Petrol station attendant Maria Bulter fills up a car with ethanol-based E10 fuel at the Liberty service station in North Lismore.
Petrol station attendant Maria Bulter fills up a car with ethanol-based E10 fuel at the Liberty service station in North Lismore. JERAD WILLIAMS

Standard unleaded on the way out

WHILE some petrol stations on the Northern Rivers have already stopped selling standar dunleaded fuel, motorists are reminded the full phase-out will not occur until July 1 next year.

Maria Butler, who works at the independent Liberty petrol station in Terania Street, North Lismore, said they would keep their standard unleaded as long as they could.

“We only have three tanks here so we currently only sell standard unleaded, E10 and diesel fuels,” she said.

“After the phase-out of standard unleaded fuel we’ll probably replace it with the high octane.”

Many of the larger fuel companies could not provide a date for the transition to E10 at individual petrol stations on the Northern Rivers as most were making the change on a rolling basis across NSW.

This could mean some outlets make the switch much earlier than July 2011.

The NSW Government has mandated that any unleaded petrol supplied after January 1 next year will have to contain a minimum of six per cent ethanol ahead of the July deadline.

An NRMA spokesman said that by and large most vehicles would run fine with E10, but if in doubt he recommended motorists check with their vehicle’s manufacturer.

“Generally it is okay for vehicles made after 1986, unless the manufacturer tells you to use high octane,” he said.

Vehicles made before 1986 will require high octane petrol, as will those made after 1986 that are not suitable for E10 fuel.

The State Government has said the changeover is to promote renewable biofuels in New South Wales, despite E10 being less efficient than regular unleaded fuel.

E10 is up to three per cent less efficient than standard unleaded because it holds less energy than petrol, despite having a higher octane.

Ethanol is an alcohol produced by fermenting sugar, grain or other plant matter using yeasts.

All solids and water are removed, leaving pure ethanol.

The solid matter left after fermenting grains can be used as stock food and the water can be recycled.

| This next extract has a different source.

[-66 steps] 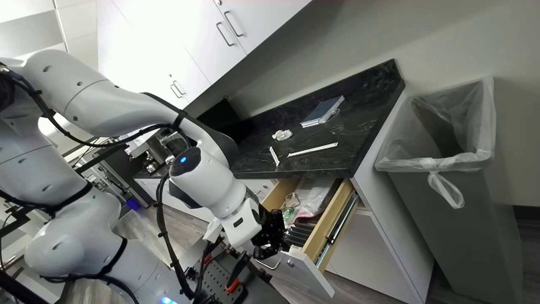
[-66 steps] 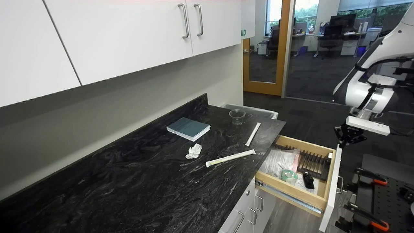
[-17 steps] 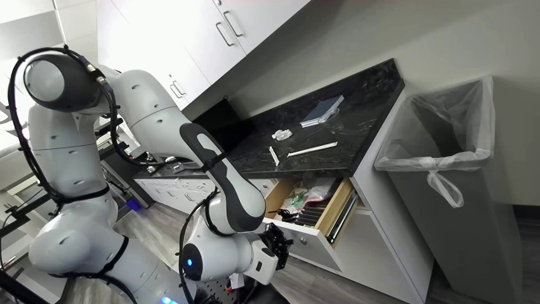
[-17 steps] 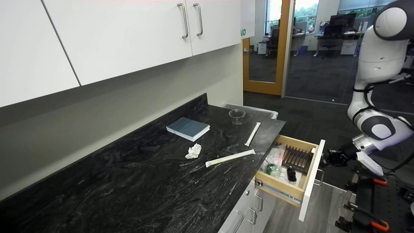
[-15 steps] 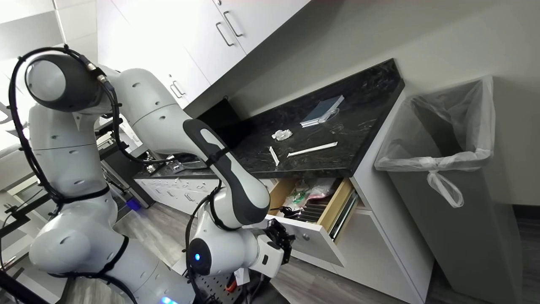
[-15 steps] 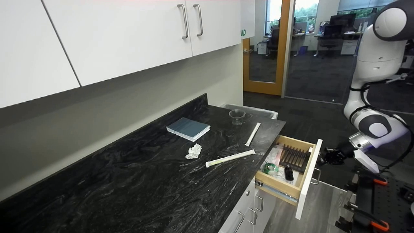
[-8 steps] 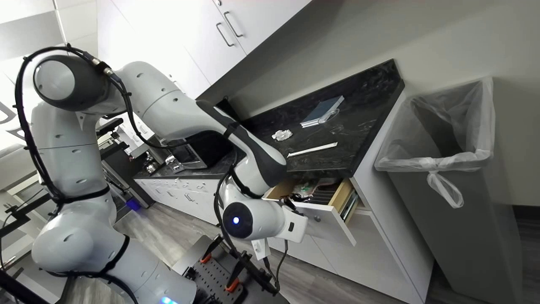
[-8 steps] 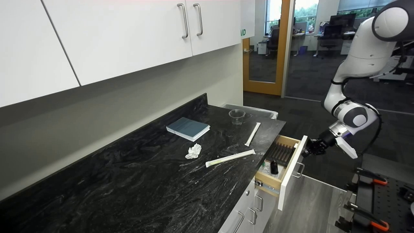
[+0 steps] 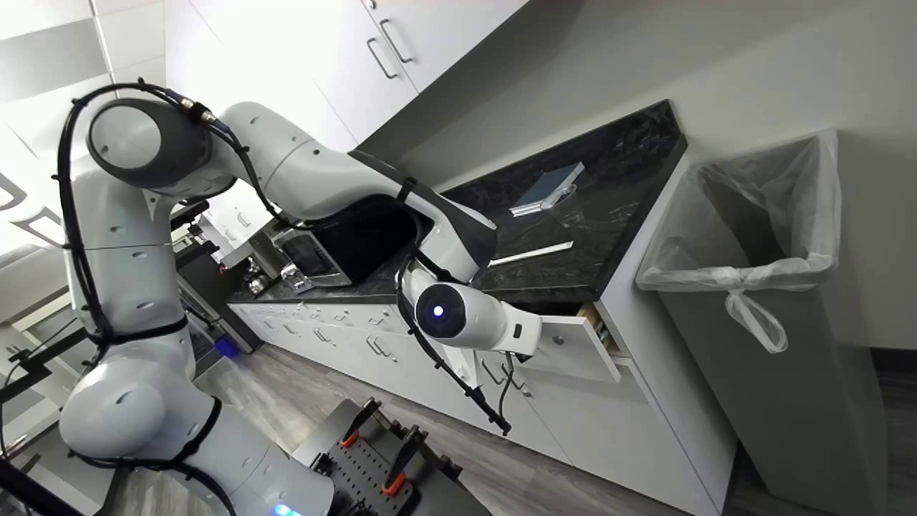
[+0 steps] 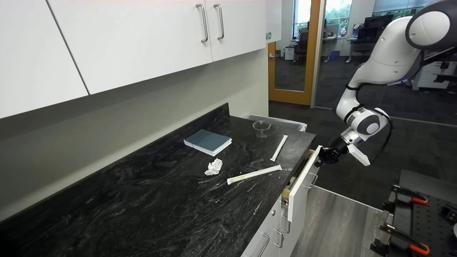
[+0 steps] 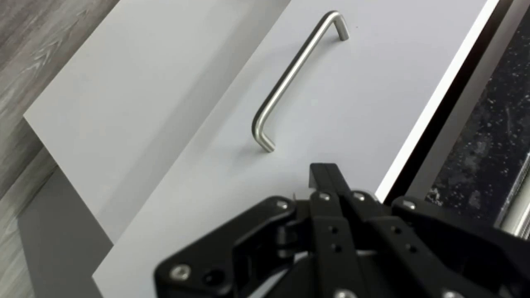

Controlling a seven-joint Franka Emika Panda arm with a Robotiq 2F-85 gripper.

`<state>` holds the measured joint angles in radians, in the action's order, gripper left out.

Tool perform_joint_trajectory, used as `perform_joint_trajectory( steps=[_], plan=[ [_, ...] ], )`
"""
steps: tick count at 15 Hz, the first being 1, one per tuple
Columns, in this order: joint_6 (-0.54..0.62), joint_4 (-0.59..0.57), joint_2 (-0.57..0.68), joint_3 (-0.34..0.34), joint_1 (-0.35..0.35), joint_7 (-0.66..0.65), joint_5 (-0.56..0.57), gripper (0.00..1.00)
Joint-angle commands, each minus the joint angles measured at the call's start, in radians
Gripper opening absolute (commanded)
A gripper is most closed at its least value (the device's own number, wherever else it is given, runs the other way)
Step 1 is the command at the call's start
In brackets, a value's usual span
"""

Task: Place the tape and black object inside the open drawer then close the drawer

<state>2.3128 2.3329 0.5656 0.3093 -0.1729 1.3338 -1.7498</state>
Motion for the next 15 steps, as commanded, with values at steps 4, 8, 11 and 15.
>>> perform_joint_trajectory(
  steps=[4, 8, 11, 15],
  plan=[
    [0.066, -0.003, -0.023, -0.010, 0.025, -0.028, 0.085, 0.00],
    [0.151, 0.111, -0.135, 0.018, 0.053, -0.074, 0.291, 0.00],
    [0.276, 0.207, -0.229, 0.020, 0.058, -0.115, 0.455, 0.00],
    [0.395, 0.337, -0.368, 0.000, 0.043, -0.238, 0.708, 0.00]
  ],
)
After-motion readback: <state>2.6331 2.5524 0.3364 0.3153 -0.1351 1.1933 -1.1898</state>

Most of the ethanol produced in NSW is made from the waste starch left over after processing flour to produce gluten and industrial starch.

The Government has defended the move, citing declining international oil supplies.

“Acting now to develop our local biofuels industry will help to make sure that we have affordable fuel supplies available in the future for all motorists,” a spokesman said.

From January 1, 2011, regular grade unleaded petrol (ULP) must contain at least 6pc ethanol.

From July 1, 2011, regular grade unleaded petrol (ULP) will be fully replaced by E10.

Most cars manufactured for regular unleaded petrol (ULP) after 1986 should handle E10.

Vehicles made before 1986, and those after 1986 not suitable for E10, should use high octane fuel. If in doubt check with your vehicle manufacturer.

Most vehicles running on E10 will experience an increase in fuel consumption of between 1pc to 3pc.